* _Prompt_
From the records below, find each line with the string "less" and copy it.

[Task data Boundary: Start]

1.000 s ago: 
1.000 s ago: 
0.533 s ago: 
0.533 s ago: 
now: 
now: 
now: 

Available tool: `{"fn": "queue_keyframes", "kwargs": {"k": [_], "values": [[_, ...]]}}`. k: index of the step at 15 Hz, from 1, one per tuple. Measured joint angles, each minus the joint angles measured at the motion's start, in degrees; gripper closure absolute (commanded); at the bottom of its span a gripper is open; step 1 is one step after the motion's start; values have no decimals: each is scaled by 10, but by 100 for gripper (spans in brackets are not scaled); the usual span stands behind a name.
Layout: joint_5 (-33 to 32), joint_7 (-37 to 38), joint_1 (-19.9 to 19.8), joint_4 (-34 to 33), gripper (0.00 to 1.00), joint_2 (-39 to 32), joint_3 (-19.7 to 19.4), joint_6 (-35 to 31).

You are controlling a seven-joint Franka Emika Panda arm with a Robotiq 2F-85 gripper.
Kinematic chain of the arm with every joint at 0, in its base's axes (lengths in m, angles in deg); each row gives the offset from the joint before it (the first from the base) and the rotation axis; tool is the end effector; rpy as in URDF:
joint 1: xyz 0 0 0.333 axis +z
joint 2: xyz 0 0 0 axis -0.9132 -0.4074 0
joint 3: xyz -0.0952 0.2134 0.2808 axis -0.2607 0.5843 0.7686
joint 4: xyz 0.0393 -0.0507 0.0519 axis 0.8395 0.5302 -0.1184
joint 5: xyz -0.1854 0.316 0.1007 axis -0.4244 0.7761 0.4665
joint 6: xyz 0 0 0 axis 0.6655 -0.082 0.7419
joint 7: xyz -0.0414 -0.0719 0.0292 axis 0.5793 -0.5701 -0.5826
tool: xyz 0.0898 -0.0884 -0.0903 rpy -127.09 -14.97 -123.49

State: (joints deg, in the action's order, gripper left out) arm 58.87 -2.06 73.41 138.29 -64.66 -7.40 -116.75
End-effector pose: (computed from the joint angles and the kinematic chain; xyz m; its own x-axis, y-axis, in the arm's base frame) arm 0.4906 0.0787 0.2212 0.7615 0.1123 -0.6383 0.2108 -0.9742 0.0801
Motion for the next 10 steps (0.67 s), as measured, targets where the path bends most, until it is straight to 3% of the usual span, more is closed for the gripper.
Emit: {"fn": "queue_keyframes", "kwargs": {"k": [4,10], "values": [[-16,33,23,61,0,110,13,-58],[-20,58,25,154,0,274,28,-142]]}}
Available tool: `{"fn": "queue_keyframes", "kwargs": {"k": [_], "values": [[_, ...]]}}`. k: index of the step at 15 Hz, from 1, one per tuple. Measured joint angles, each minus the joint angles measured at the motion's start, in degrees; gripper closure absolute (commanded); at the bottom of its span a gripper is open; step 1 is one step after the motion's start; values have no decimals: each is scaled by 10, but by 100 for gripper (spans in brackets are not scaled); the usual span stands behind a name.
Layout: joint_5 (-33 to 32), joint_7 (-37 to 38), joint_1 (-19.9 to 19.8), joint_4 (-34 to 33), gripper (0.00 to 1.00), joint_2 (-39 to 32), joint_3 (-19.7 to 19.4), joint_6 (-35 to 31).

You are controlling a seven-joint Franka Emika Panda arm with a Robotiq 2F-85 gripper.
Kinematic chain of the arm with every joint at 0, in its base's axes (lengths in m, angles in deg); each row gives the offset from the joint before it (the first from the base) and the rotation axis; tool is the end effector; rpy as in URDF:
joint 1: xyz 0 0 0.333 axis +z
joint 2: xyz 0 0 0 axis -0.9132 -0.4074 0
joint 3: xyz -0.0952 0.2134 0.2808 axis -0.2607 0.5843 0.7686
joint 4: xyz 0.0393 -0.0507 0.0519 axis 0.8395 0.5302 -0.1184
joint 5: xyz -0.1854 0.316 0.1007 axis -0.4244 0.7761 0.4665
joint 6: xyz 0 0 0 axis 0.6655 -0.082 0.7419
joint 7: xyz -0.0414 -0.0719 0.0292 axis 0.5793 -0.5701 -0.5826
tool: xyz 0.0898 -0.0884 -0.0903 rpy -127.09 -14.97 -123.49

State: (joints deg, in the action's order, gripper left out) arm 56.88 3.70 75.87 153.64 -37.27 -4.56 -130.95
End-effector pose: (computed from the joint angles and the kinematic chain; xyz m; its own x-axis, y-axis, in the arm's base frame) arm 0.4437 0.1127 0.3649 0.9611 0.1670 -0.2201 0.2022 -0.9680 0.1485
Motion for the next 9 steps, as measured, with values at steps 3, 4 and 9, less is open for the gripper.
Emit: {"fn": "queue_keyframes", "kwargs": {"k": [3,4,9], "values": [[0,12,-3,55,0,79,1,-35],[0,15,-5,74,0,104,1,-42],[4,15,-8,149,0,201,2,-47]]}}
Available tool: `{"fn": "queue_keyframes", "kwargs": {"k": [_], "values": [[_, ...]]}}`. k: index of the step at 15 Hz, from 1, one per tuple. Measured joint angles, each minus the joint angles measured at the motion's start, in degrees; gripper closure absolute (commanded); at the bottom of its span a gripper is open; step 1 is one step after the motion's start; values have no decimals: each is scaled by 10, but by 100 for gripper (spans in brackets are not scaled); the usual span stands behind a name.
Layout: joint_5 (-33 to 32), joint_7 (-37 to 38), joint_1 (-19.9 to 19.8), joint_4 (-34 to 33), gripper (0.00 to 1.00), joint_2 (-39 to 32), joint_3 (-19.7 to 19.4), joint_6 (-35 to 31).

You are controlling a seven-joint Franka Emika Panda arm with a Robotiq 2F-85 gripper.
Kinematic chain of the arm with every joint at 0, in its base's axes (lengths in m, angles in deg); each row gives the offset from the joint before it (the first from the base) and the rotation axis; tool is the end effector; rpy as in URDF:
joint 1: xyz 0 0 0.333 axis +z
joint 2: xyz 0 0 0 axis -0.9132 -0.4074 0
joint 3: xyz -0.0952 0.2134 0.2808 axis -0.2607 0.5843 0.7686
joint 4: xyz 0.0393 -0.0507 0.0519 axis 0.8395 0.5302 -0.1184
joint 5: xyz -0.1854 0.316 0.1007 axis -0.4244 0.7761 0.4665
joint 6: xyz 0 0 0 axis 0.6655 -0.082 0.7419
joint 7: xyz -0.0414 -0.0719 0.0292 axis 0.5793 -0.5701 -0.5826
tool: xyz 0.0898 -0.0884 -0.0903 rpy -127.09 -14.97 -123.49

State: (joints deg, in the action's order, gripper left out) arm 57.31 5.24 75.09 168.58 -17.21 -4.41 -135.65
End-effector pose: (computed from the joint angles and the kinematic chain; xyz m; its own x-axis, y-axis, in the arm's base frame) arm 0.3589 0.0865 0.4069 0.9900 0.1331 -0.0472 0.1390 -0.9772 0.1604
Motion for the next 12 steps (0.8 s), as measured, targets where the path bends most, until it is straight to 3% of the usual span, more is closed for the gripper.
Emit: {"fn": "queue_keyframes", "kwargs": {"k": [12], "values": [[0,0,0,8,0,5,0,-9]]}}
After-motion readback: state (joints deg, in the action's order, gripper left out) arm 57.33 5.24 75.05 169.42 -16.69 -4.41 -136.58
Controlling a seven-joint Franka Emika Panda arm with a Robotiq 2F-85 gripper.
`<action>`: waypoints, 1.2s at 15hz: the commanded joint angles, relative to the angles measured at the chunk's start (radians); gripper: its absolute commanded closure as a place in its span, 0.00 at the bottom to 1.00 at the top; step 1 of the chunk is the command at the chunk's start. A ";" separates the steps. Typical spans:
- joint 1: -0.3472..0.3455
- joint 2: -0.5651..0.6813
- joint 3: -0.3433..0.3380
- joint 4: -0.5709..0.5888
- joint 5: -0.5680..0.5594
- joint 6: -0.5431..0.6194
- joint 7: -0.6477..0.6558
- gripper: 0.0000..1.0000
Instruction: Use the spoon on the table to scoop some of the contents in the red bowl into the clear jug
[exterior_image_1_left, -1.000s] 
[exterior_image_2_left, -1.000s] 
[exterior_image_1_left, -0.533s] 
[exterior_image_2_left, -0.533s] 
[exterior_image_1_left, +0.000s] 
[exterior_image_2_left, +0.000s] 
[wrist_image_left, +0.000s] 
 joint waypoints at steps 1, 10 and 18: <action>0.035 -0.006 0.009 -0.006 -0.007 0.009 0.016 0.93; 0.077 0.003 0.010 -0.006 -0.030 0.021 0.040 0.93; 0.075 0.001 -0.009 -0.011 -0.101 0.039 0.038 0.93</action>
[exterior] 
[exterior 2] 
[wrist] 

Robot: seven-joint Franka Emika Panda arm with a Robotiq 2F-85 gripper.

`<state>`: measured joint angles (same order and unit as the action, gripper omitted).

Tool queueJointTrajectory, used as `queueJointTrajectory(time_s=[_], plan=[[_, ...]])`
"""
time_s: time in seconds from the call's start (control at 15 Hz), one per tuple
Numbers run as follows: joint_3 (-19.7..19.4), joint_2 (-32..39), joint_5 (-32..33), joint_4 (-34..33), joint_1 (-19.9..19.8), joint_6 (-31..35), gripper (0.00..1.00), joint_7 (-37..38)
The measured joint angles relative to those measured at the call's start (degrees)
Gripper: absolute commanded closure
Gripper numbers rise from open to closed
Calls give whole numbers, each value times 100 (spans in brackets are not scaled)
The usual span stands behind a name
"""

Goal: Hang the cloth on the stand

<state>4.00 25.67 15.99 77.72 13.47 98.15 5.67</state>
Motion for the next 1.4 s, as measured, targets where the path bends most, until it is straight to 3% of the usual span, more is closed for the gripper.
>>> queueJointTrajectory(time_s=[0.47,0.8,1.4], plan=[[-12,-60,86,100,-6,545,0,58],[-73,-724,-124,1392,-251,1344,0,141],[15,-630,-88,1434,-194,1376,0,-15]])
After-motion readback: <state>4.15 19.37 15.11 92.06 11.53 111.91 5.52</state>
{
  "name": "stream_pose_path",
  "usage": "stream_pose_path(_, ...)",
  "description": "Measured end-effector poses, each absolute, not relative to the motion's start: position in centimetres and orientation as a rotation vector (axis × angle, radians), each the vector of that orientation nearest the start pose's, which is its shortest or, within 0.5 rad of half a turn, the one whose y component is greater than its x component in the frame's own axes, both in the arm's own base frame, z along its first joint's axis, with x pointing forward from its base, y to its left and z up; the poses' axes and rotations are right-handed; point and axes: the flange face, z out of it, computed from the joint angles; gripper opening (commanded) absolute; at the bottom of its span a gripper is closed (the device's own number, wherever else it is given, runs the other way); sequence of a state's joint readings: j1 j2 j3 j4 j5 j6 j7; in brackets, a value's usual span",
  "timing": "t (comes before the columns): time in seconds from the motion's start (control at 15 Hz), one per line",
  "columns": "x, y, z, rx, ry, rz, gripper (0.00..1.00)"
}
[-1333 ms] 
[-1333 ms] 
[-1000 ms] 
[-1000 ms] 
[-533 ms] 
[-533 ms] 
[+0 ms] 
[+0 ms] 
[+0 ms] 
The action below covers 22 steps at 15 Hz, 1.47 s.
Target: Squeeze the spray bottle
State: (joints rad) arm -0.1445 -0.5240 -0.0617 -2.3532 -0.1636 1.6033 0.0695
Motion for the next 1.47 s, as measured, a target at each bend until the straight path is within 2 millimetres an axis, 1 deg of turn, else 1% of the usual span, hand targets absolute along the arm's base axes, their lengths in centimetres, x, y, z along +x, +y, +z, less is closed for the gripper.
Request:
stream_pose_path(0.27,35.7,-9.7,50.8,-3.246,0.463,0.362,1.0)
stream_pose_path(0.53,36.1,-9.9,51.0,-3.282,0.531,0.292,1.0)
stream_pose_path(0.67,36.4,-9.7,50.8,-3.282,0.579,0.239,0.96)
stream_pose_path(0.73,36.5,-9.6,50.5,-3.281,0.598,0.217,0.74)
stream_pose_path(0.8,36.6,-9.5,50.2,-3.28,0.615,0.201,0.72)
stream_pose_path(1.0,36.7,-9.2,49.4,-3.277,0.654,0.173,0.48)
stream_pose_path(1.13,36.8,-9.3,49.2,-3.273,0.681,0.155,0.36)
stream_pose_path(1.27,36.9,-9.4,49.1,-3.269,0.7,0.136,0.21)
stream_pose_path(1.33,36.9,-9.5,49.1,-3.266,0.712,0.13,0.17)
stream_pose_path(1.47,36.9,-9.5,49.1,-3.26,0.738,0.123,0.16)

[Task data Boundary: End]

* _Your response_
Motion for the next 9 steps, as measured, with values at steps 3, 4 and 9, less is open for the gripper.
Motion for the next 1.47 s, as measured, a target at each bend until the straight path is within 2 millimetres an axis, 1 deg of turn, else 1% of the usual span, hand targets absolute along the arm's base axes, their lengths in centimetres, x, y, z along +x, +y, +z, less is closed for the gripper.

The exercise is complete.